# [Work task]
From the entries below, pull out each line where "find" appears.

----- Entries shown -----

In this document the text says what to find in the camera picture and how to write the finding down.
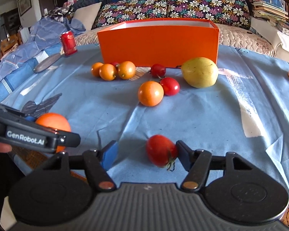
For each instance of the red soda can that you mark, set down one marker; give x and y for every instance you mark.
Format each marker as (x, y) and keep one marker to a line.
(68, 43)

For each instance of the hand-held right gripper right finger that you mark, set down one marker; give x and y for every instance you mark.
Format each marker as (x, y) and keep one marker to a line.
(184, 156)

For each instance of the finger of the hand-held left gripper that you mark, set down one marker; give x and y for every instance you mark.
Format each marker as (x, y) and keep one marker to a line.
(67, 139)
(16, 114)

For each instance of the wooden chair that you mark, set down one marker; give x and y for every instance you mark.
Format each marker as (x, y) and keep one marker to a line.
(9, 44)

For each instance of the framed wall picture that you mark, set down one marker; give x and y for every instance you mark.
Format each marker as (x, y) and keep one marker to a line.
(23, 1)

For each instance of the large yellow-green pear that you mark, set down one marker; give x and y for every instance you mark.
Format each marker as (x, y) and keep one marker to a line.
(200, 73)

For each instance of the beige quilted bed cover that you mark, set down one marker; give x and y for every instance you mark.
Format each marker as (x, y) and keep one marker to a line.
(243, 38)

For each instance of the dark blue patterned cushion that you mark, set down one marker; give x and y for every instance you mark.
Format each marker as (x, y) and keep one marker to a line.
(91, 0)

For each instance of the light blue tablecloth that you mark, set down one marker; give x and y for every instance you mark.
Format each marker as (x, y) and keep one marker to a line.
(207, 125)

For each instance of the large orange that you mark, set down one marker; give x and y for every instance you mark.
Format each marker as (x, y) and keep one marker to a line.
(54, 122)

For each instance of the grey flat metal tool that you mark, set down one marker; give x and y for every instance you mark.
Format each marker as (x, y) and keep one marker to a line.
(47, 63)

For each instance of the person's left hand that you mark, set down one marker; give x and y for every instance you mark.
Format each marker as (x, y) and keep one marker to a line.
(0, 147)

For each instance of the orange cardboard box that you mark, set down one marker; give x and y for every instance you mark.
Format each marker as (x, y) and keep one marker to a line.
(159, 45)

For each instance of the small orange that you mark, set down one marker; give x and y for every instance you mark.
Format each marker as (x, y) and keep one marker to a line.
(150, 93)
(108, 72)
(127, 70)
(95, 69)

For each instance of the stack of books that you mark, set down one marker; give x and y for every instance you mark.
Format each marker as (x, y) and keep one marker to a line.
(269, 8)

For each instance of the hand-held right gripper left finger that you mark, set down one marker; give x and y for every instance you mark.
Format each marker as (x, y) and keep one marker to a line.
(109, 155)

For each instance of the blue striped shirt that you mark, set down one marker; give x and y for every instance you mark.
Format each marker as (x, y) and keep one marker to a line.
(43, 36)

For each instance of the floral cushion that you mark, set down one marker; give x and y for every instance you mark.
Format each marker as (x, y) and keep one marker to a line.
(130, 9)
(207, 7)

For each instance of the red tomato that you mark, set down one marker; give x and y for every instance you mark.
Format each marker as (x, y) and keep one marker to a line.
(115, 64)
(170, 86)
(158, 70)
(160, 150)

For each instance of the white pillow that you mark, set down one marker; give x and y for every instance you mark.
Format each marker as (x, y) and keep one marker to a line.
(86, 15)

-----
----- Entries shown -----

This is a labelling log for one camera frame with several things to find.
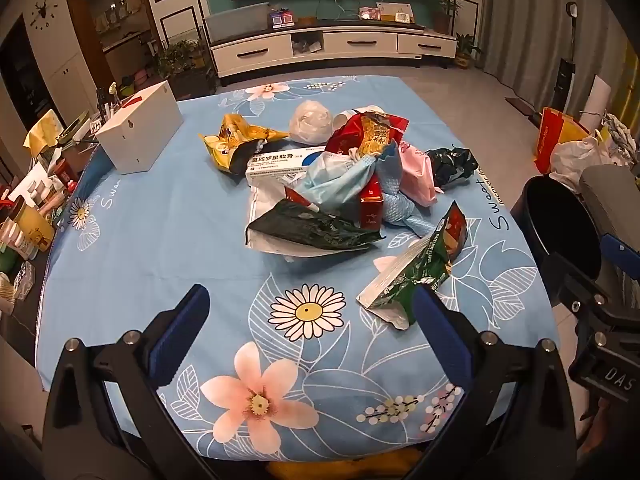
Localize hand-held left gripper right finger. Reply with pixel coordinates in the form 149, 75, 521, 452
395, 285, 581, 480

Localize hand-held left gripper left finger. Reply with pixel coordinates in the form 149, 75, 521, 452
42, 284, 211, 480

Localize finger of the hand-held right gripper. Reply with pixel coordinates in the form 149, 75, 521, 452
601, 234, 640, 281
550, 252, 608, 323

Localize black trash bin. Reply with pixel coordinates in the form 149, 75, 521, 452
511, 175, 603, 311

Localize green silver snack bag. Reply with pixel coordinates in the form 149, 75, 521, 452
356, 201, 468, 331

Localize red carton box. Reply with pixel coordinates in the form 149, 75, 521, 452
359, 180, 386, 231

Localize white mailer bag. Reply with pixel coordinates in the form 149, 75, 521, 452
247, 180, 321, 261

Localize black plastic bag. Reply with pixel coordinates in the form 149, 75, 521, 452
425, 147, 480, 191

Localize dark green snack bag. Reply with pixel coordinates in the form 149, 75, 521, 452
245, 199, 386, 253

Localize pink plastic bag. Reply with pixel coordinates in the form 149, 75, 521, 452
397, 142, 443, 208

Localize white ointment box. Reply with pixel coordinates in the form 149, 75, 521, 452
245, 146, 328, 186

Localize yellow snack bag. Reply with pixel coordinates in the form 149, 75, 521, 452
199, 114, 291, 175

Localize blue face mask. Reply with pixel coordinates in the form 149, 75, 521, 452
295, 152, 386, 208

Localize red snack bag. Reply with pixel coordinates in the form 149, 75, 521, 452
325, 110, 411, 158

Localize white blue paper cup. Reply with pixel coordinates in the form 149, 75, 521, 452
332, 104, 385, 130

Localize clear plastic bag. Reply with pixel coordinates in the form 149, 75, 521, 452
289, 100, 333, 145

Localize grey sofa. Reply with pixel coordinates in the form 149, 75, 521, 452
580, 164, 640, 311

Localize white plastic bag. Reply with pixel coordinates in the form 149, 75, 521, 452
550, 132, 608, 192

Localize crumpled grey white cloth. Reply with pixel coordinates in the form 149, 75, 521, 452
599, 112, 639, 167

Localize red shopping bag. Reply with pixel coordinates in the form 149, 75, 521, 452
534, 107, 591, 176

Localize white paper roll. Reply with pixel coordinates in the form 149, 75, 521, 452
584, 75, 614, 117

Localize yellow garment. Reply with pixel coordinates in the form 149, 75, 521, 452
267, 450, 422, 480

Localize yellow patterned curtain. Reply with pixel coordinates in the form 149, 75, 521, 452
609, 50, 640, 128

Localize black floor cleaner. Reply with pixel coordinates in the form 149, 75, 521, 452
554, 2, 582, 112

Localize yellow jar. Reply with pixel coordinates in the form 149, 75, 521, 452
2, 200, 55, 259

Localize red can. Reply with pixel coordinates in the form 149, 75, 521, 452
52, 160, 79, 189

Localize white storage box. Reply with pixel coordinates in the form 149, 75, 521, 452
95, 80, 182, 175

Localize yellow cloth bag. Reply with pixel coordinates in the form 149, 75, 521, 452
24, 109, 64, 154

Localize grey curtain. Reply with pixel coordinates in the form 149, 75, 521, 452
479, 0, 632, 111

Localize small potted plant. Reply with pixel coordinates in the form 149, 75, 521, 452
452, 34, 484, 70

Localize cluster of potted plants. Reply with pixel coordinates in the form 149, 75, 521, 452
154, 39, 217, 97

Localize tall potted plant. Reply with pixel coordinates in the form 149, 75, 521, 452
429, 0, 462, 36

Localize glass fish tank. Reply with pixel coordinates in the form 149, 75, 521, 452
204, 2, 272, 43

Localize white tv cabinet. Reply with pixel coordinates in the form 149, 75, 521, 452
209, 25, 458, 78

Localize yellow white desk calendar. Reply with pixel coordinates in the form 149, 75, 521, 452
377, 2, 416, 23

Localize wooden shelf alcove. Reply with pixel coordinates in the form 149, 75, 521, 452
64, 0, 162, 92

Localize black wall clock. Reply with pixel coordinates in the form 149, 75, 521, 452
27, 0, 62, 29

-----

# [Response area]
In this document the text says what to find in the camera picture and how to write the finding down.
This is a labelling log for one camera frame with several things to find.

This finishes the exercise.